F.    The Health Services Staff.  The nucleus of the Health Services Staff will include a general practitioner, a sports-medicine specialist, dentist, dietitian, clinical or public health nurse and a medical laboratory technician.  Some will be part-time.

Facilities

The Academy’s first campus is planned to be located in Albania.  The campus will include ample acreage for Olympic-quality sports facilities, for track & field athletes, a gymnasium, swimming and diving pools , tennis courts, fields for soccer and baseball, a rowing pond, as well as facilities for administration, classes, science laboratories, student and faculty houses and an infirmary.

  Guest House.  An Academy Guest House will be built on campus as a resort-quality facility to accommodate government delegates, sponsors, children’s parents, etc.

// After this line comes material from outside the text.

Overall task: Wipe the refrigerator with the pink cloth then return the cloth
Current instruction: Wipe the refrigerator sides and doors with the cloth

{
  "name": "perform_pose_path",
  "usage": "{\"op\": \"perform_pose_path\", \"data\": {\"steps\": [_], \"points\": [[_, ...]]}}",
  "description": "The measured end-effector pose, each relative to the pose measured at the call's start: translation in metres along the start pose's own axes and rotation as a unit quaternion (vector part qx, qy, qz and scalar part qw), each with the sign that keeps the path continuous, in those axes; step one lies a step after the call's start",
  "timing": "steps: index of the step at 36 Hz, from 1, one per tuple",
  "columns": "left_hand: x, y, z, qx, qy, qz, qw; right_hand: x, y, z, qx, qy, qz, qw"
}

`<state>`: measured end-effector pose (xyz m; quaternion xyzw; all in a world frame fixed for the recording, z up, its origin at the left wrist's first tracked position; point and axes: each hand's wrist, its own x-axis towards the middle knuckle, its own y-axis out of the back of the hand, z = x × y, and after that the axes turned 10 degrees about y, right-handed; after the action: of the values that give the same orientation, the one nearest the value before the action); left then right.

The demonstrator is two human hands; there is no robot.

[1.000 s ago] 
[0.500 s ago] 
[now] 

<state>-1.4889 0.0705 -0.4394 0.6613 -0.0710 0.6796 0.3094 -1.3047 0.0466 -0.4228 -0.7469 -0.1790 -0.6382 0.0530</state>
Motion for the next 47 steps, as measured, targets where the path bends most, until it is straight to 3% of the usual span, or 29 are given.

  Students’ International Hall.  The Students’ International Hall of Heroes will be a building designed on a classical Greek model.  It will house displays of international heroes worthy of study and emulation by young people around the world.  Students will be invited to nominate candidates for this honor.  Twelve historic heroes and twelve living heroes from all fields of endeavor would be elected to the Hall each year by the Academy’s students, after appropriate consultations and discussions with experts.